REQUIREMENT: Your response must be the entire set of entries, reproduced word for word.
== Segment start ==
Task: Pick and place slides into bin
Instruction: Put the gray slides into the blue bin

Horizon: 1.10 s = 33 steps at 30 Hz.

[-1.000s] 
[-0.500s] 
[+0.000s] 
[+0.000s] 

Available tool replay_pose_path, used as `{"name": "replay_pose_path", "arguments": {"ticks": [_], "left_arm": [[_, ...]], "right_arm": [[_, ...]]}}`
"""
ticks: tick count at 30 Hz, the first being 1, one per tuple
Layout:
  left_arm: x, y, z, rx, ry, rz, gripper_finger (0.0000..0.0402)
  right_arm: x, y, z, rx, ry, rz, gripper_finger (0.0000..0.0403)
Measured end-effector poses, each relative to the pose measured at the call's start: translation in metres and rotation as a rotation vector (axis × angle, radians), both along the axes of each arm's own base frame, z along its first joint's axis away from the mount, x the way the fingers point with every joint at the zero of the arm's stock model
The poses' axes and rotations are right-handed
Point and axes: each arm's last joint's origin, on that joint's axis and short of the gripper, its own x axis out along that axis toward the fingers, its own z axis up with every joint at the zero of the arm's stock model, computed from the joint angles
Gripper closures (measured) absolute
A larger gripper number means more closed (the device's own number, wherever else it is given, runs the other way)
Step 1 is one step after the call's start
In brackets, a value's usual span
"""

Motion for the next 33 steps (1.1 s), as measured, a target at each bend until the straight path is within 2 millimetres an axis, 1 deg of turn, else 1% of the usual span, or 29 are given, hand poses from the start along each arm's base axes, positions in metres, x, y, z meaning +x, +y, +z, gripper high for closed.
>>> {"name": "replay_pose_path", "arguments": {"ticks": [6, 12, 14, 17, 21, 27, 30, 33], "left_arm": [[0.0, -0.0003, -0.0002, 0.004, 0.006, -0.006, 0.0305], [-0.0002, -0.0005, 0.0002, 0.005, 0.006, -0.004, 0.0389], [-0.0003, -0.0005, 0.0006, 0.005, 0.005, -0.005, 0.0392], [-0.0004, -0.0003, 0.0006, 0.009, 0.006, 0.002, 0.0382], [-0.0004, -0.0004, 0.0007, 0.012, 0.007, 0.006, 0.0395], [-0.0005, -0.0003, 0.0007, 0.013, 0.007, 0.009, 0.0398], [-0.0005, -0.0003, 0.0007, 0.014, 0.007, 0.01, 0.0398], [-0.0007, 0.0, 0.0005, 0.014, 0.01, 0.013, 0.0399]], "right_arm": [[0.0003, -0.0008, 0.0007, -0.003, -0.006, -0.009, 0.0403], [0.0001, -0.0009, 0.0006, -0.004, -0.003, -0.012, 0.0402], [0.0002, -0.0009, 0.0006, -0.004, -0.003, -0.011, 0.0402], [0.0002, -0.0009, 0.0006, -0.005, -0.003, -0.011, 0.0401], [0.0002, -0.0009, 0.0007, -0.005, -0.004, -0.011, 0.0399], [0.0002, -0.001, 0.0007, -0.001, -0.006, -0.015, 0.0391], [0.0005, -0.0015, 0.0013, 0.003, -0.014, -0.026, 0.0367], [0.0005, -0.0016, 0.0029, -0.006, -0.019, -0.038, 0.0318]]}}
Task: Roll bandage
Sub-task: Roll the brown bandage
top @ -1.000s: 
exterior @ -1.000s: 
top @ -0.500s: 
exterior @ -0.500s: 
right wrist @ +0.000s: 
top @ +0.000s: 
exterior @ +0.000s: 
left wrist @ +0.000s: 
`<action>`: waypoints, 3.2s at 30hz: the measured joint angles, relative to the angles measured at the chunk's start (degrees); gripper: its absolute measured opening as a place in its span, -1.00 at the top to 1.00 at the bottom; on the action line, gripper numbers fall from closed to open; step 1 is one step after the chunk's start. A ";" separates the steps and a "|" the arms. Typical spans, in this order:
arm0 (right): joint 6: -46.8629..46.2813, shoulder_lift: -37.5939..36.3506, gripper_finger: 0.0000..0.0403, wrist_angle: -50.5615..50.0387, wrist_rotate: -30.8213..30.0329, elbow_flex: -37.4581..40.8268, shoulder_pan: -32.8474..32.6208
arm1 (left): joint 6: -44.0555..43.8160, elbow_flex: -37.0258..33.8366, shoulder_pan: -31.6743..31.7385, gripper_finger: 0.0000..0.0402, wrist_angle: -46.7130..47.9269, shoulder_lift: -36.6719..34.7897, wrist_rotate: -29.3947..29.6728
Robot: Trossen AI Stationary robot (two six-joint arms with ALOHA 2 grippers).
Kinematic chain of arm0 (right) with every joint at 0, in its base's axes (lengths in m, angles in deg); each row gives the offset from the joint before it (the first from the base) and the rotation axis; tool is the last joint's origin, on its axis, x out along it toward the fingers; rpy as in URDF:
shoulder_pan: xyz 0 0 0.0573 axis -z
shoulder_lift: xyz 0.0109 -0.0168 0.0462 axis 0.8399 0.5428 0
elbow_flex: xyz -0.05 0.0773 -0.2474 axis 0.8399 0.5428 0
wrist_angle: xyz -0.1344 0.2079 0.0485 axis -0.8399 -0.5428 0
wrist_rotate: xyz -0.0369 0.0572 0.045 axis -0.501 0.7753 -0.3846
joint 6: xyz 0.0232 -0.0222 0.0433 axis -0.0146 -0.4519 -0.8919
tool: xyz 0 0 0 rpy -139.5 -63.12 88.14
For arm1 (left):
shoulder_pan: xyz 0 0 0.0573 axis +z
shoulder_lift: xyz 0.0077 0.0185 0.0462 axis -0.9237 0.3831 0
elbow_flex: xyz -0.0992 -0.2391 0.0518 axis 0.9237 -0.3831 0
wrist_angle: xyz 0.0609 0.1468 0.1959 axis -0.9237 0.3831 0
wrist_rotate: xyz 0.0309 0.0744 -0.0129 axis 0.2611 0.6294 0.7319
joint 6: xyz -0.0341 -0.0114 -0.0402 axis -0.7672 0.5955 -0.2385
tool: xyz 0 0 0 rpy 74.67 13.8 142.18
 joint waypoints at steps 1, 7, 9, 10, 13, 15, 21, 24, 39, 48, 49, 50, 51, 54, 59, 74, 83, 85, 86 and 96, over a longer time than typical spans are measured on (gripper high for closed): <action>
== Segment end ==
SOLUTION:
Task: Pick and place slides into bin
Instruction: Put the gray slides into the blue bin

Horizon: 1.10 s = 33 steps at 30 Hz.

[-1.000s] 
[-0.500s] 
[+0.000s] 
[+0.000s] 

Available tool replay_pose_path, used as `{"name": "replay_pose_path", "arguments": {"ticks": [_], "left_arm": [[_, ...]], "right_arm": [[_, ...]]}}`
"""
ticks: tick count at 30 Hz, the first being 1, one per tuple
Layout:
  left_arm: x, y, z, rx, ry, rz, gripper_finger (0.0000..0.0402)
  right_arm: x, y, z, rx, ry, rz, gripper_finger (0.0000..0.0403)
Measured end-effector poses, each relative to the pose measured at the call's start: translation in metres and rotation as a rotation vector (axis × angle, radians), both along the axes of each arm's own base frame, z along its first joint's axis away from the mount, x the way the fingers point with every joint at the zero of the arm's stock model
The poses' axes and rotations are right-handed
Point and axes: each arm's last joint's origin, on that joint's axis and short of the gripper, its own x axis out along that axis toward the fingers, its own z axis up with every joint at the zero of the arm's stock model, computed from the joint angles
Gripper closures (measured) absolute
A larger gripper number means more closed (the device's own number, wherever else it is given, runs the other way)
Step 1 is one step after the call's start
In brackets, a value's usual span
"""

Motion for the next 33 steps (1.1 s), as measured, a target at each bend until the straight path is within 2 millimetres an axis, 1 deg of turn, else 1% of the usual span, or 29 are given, hand poses from the start along each arm's base axes, positions in metres, x, y, z meaning +x, +y, +z, gripper high for closed.
>>> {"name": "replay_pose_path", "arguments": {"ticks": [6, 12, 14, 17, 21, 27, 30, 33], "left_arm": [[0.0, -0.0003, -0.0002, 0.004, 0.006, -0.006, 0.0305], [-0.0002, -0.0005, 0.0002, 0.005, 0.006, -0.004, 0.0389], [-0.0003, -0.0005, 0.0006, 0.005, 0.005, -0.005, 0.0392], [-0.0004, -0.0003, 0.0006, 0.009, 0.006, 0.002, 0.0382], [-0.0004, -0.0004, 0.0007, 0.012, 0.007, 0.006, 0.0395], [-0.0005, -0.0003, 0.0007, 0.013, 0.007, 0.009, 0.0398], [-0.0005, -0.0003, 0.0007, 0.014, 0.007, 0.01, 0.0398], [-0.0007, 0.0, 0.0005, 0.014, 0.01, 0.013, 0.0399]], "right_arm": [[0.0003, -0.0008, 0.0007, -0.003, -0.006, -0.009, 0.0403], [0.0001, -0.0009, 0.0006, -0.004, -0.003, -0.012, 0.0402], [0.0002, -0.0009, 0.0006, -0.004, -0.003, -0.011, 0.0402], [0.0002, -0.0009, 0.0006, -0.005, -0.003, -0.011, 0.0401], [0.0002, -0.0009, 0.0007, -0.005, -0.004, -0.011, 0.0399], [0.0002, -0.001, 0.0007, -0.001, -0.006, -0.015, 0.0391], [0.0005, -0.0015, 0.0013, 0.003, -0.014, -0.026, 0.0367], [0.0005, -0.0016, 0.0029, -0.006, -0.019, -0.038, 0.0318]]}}
Task: Roll bandage
Sub-task: Roll the brown bandage
top @ -1.000s: 
exterior @ -1.000s: 
top @ -0.500s: 
exterior @ -0.500s: 
right wrist @ +0.000s: 
top @ +0.000s: 
exterior @ +0.000s: 
left wrist @ +0.000s: 
`<action>`: waypoints, 3.2s at 30hz: the measured joint angles, relative to the angles measured at the chunk's start (degrees); gripper: its absolute measured opening as a place in its span, -1.00 at the top to 1.00 at the bottom; on the action line, gripper numbers fall from closed to open; step 1 is one step after the chunk's start. A ";" separates the steps and a "|" the arms. Typical spans, in this order:
arm0 (right): joint 6: -46.8629..46.2813, shoulder_lift: -37.5939..36.3506, gripper_finger: 0.0000..0.0403, wrist_angle: -50.5615..50.0387, wrist_rotate: -30.8213..30.0329, elbow_flex: -37.4581..40.8268, shoulder_pan: -32.8474..32.6208
arm1 (left): joint 6: -44.0555..43.8160, elbow_flex: -37.0258..33.8366, shoulder_pan: -31.6743..31.7385, gripper_finger: 0.0000..0.0402, wrist_angle: -46.7130..47.9269, shoulder_lift: -36.6719..34.7897, wrist_rotate: -29.3947..29.6728
Robot: Trossen AI Stationary robot (two six-joint arms with ALOHA 2 grippers).
Kinematic chain of arm0 (right) with every joint at 0, in its base's axes (lengths in m, angles in deg); each row gives the offset from the joint before it (the first from the base) and the rotation axis; tool is the last joint's origin, on its axis, x out along it toward the fingers; rpy as in URDF:
shoulder_pan: xyz 0 0 0.0573 axis -z
shoulder_lift: xyz 0.0109 -0.0168 0.0462 axis 0.8399 0.5428 0
elbow_flex: xyz -0.05 0.0773 -0.2474 axis 0.8399 0.5428 0
wrist_angle: xyz -0.1344 0.2079 0.0485 axis -0.8399 -0.5428 0
wrist_rotate: xyz -0.0369 0.0572 0.045 axis -0.501 0.7753 -0.3846
joint 6: xyz 0.0232 -0.0222 0.0433 axis -0.0146 -0.4519 -0.8919
tool: xyz 0 0 0 rpy -139.5 -63.12 88.14
For arm1 (left):
shoulder_pan: xyz 0 0 0.0573 axis +z
shoulder_lift: xyz 0.0077 0.0185 0.0462 axis -0.9237 0.3831 0
elbow_flex: xyz -0.0992 -0.2391 0.0518 axis 0.9237 -0.3831 0
wrist_angle: xyz 0.0609 0.1468 0.1959 axis -0.9237 0.3831 0
wrist_rotate: xyz 0.0309 0.0744 -0.0129 axis 0.2611 0.6294 0.7319
joint 6: xyz -0.0341 -0.0114 -0.0402 axis -0.7672 0.5955 -0.2385
tool: xyz 0 0 0 rpy 74.67 13.8 142.18
 joint waypoints at steps 1, 7, 9, 10, 13, 15, 21, 24, 39, 48, 49, 50, 51, 54, 59, 74, 83, 85, 86 and 96, over a longer time than typical spans are measured on (gripper high for closed): <action>

The answer was written out completely.